Следует также внести ясность в наше отношение к существующему разговорному языку — идиш. В спорах по этому вопросу мне видится большая опасность. Я не говорю здесь о тех идишистах, которые принципиально отвергают иврит в качестве еврейского языка. У народа может быть только одно отношение к таким законченным отрицателям. Нет, я не имею в виду тех идишистов, которые понимают и ценность, и высокое значение иврита. Они говорят: «Действительность предъявляет свои права, есть диаспора, — и язык идиш, поскольку он тоже есть, де-факто имеет право на существование».

Пусть так! Де-факто и нам известно о существовании языка идиш, будем же относиться к нему пассивно, а не активно. Используем его в целях пропаганды. Это наш долг, и в этом смысле жаргон тоже является воспитательным фактором. И предшественники наши использовали идиш как средство. Мы не можем «требовать смертной казни для него», но мы не должны забывать, что наша цель — иврит. А идиш только средство. Так пусть же оно даст нам новые силы и укрепит наш лагерь. Мы признаем его еврейским языком де-факто, но не де-юре.
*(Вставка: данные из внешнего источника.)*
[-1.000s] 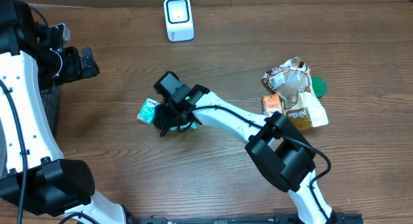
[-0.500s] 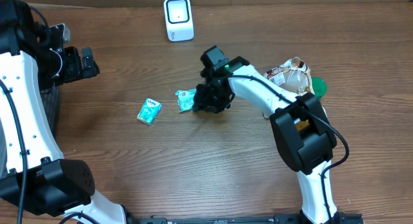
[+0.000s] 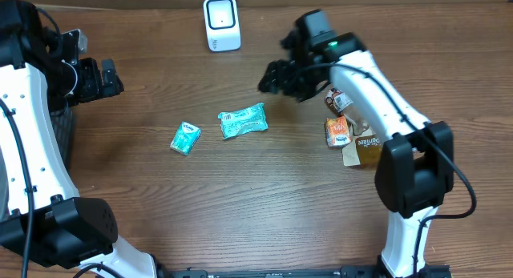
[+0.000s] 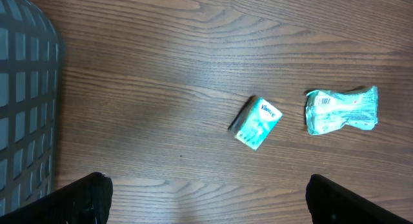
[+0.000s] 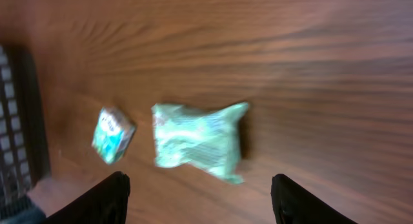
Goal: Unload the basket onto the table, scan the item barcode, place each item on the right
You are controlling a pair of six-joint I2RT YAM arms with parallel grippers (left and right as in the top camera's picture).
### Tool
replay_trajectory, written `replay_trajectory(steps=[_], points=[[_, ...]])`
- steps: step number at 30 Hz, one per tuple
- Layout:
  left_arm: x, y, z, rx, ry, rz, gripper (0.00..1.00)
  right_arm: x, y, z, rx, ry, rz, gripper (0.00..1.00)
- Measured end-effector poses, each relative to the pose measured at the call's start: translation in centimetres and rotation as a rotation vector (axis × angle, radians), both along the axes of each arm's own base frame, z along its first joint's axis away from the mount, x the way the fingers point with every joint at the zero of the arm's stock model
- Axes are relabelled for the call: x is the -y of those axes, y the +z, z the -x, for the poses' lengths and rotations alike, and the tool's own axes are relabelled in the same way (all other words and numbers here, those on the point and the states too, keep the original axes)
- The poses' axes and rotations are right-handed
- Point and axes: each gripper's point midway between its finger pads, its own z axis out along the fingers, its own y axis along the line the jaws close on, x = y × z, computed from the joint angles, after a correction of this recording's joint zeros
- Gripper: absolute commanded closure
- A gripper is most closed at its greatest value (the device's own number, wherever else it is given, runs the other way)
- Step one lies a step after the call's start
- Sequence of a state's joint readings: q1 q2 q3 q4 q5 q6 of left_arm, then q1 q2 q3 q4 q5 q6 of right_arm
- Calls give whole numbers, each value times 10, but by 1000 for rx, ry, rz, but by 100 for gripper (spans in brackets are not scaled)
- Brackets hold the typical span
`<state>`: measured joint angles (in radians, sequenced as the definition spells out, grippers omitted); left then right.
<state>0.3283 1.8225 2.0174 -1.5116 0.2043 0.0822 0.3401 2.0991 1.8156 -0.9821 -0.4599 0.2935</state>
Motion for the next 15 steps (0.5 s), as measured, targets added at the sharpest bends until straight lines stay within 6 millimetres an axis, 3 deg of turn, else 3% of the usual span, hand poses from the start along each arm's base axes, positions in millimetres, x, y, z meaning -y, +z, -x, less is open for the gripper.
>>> replay_trajectory(steps=[4, 12, 15], points=[[0, 0, 0, 0, 0, 0, 0, 16, -13, -7, -20, 3, -10, 29], [0, 0, 0, 0, 0, 0, 0, -8, -81, 15, -201, 111, -98, 29], [0, 0, 0, 0, 0, 0, 0, -17, -94, 20, -234, 129, -131, 30]])
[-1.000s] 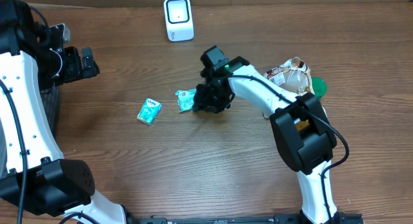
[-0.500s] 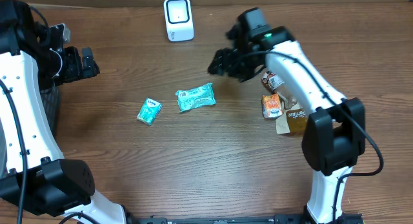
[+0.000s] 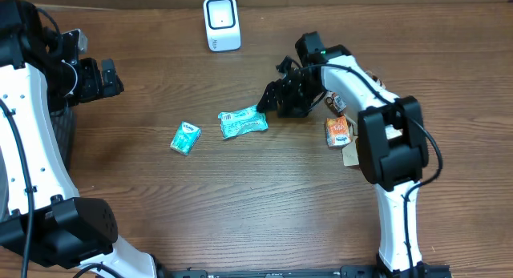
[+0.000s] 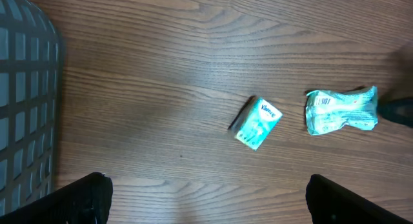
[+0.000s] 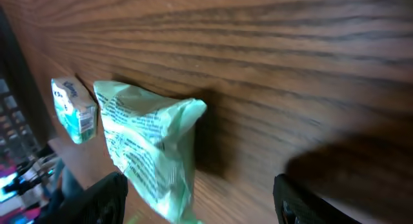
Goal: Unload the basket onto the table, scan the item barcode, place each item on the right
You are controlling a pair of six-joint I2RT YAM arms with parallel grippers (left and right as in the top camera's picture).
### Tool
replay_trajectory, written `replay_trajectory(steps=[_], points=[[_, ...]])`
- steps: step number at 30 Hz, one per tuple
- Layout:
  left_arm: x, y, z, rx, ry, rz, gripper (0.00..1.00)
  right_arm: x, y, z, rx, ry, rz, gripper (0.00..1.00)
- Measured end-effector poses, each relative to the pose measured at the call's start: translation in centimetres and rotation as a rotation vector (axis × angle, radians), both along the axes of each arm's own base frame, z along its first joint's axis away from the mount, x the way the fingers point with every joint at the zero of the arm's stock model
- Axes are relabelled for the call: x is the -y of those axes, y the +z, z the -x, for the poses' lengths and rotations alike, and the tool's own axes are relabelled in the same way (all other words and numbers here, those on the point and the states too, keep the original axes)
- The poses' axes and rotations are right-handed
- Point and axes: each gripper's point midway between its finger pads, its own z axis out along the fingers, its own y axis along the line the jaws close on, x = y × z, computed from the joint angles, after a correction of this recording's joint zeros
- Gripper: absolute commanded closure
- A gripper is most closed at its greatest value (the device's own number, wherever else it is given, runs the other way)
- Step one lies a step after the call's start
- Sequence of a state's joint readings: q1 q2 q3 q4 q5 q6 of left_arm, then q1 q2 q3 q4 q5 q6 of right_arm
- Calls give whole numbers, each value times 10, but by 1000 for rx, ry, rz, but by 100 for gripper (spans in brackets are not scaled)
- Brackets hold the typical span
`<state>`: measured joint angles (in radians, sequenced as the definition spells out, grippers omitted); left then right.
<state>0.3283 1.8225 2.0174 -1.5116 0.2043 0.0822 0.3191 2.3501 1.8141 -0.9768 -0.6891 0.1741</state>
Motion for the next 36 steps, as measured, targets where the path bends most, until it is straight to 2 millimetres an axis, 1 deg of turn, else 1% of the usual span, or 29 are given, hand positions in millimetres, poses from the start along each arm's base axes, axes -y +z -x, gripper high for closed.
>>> replay_trajectory(steps=[4, 5, 7, 10, 11, 14, 17, 20, 24, 26, 30, 32, 34, 35, 36], points=[[0, 0, 0, 0, 0, 0, 0, -21, -1, 3, 7, 26, -50, 33], [0, 0, 0, 0, 0, 0, 0, -27, -1, 3, 18, 32, -61, 37], [0, 0, 0, 0, 0, 0, 0, -43, -2, 8, 13, 36, -75, 41], [0, 0, 0, 0, 0, 0, 0, -57, -1, 14, 2, 35, -85, 49], [0, 0, 0, 0, 0, 0, 0, -61, -1, 15, -5, 31, -85, 50], [0, 0, 0, 0, 0, 0, 0, -66, -1, 19, -21, 24, -82, 58], [0, 0, 0, 0, 0, 0, 0, -66, -2, 19, -33, 11, -79, 66], [0, 0, 0, 0, 0, 0, 0, -65, -2, 18, -37, 6, -78, 67], [0, 0, 0, 0, 0, 0, 0, -65, -3, 17, -34, 1, -79, 65], [0, 0, 0, 0, 0, 0, 0, -67, -6, 13, -21, -9, -87, 62], [0, 0, 0, 0, 0, 0, 0, -71, -14, 14, -32, -39, -114, 63], [0, 0, 0, 0, 0, 0, 0, -77, -15, 14, -33, -49, -143, 71], [0, 0, 0, 0, 0, 0, 0, -80, -16, 15, -42, -57, -147, 84], [0, 0, 0, 0, 0, 0, 0, -81, -17, 17, -47, -61, -143, 93], [0, 0, 0, 0, 0, 0, 0, -82, -18, 19, -55, -60, -142, 96]])
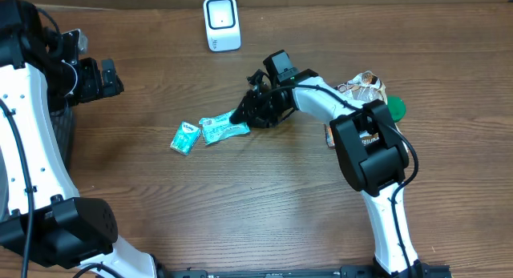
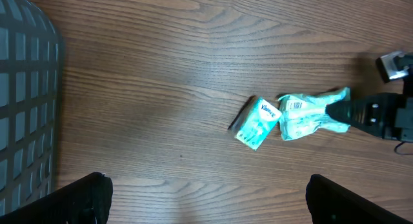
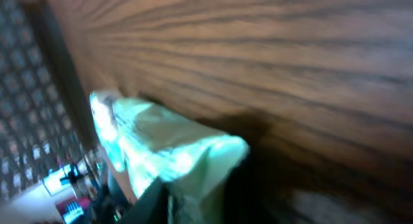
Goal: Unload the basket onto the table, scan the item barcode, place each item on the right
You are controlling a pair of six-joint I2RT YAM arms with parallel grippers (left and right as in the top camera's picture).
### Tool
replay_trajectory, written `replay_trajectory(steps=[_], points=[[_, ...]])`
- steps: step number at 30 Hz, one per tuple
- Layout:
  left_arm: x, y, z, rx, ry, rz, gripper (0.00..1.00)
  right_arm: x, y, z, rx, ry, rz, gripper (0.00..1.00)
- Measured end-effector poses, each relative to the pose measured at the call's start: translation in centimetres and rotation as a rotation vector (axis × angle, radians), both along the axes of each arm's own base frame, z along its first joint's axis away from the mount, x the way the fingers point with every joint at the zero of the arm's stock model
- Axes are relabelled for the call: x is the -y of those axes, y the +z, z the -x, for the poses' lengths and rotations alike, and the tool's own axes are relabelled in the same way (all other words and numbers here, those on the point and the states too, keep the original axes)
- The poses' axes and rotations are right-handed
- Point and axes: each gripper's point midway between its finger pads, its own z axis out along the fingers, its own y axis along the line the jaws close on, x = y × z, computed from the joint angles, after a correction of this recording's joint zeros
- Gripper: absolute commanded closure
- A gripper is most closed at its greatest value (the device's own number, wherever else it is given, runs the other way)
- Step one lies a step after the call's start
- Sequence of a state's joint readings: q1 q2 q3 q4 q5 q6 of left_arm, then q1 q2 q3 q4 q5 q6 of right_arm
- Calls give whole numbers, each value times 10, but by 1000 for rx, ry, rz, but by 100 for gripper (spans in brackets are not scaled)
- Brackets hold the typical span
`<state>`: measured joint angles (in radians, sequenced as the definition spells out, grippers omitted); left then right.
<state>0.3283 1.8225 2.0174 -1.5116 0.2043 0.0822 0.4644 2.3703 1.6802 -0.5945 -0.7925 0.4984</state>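
Observation:
A crumpled green packet (image 1: 222, 127) lies mid-table, its left end touching a small teal tissue pack (image 1: 185, 138). My right gripper (image 1: 244, 114) is low at the packet's right end and shut on it. In the right wrist view the packet (image 3: 169, 146) fills the narrow gap of that gripper (image 3: 200, 182). The left wrist view shows the packet (image 2: 308, 114), the tissue pack (image 2: 258, 122) and the right gripper (image 2: 361, 113) from above. The white scanner (image 1: 221, 23) stands at the table's far edge. My left gripper (image 2: 206, 184) hangs open high at the left, holding nothing.
A pile of snack packs (image 1: 362, 110) and a green lid (image 1: 396, 108) lie at the right. A dark mesh basket (image 2: 26, 88) stands off the table's left edge.
My right gripper was open just right of the green packet; now it is shut on the packet's right end. The packet has shifted left against the tissue pack. The left arm is unchanged.
First my right gripper was down over the green packet beside the tissue pack. Then the packet lay alone on the table with the gripper open up near the pile. It came low beside the packet, and now grips its end.

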Motion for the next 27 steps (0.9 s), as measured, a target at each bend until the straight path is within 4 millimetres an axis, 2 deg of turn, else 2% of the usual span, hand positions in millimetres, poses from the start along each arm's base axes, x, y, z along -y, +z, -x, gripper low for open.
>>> replay_trajectory(steps=[8, 12, 14, 16, 18, 20, 22, 24, 27], points=[[0, 0, 0, 0, 0, 0, 1, 3, 1, 10, -62, 8, -14, 96], [0, 0, 0, 0, 0, 0, 0, 22, 7, 14, -78, 15, 0, 96], [0, 0, 0, 0, 0, 0, 0, 36, 20, 13, -64, 7, 7, 96], [0, 0, 0, 0, 0, 0, 0, 49, 45, 8, -25, -1, 1, 96], [0, 0, 0, 0, 0, 0, 0, 62, 80, 1, 48, -15, -17, 96], [0, 0, 0, 0, 0, 0, 0, 75, 120, -3, 130, -31, -34, 96], [0, 0, 0, 0, 0, 0, 0, 93, 171, -4, 250, -57, -51, 96], [0, 0, 0, 0, 0, 0, 0, 107, 207, -1, 335, -78, -60, 96], [0, 0, 0, 0, 0, 0, 0, 116, 230, 5, 391, -85, -60, 96]])
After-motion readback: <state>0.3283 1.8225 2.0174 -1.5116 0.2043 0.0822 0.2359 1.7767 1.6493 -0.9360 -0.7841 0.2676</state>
Господа! Время разговоров кончилось для нас, настала пора действовать. Язык — это долговое обязательство, которое народ вынес в себе, но вексель, вовремя не предъявленный к взысканию, теряет силу, и его нельзя просрочить. Принцип веры, не влекущий за собой никакого действия, — бесплоден, и в конце концов его вычеркивают из сердца и «сидура».

Так вычеркнули из молитвенников западных реформаторов веру в приход Мессии и освобождение им народа. Не будем же тратить время на разговоры. Соберем же не уничтоженные остатки наших духовных сил и приступим к постоянной планомерной работе. Сейчас самое подходящее время для этого — не упустим его! Не увеличим наш национальный позор! Между тем, как всякий город строится на своем холме, и всякий народ восстанавливает свои развалины, только мы, разрозненными группами плетемся за ними, и каждый сам за себя заискивает: «Примите меня под ваше знамя!»

Куда же девалась та рука, что вела нас трудным и долгим путем, через все преграды и повороты, все подъемы и спуски истории нашей, насчитывающей четыре тысячелетия? Эта рука сделала из нас нацию. Мы видели крушение древних народов, обладавших высокой культурой, а ныне мы — живые свидетели того, как поднимаются и возрождаются народы малые и униженные, с недавно возникшей культурой. Мы будем последними ничтожествами, если в день великого праздника, великой победы, в тот день, о котором говорили и предсказывали пророки, не поднимем наше знамя, знамя единства народа и языка. Не допустим же такого позора. Не с пустыми руками вышли мы из земли нашей. Страна не отринула нас. Как спелый, созревший плод отделяется от дерева, так и мы отделены были от своей земли, единственного владения нашего, во владение общечеловеческое.

Нами введены во всеобщее употребление все высшие предначертания, которыми до сих пор живет человечество. Вы помните страстные и горькие слова некоего талмудиста, сказавшего: «И проглотит вас страна врагов ваших»?

Может быть, и вправду плод будет проглочен…

Разве наша культура не стала достоянием всего человечества? И если мы до конца раздадим все имущество наше — с чем мы вернемся в нашу страну, к самим себе? Где будет язык, который взрастит нас и даст новый плод, когда достигнем берега? Как мы можем смотреть в лицо нашего Бога и будущих поколений? Так будем же хранить нашу душу. Наш язык — язык души нашей!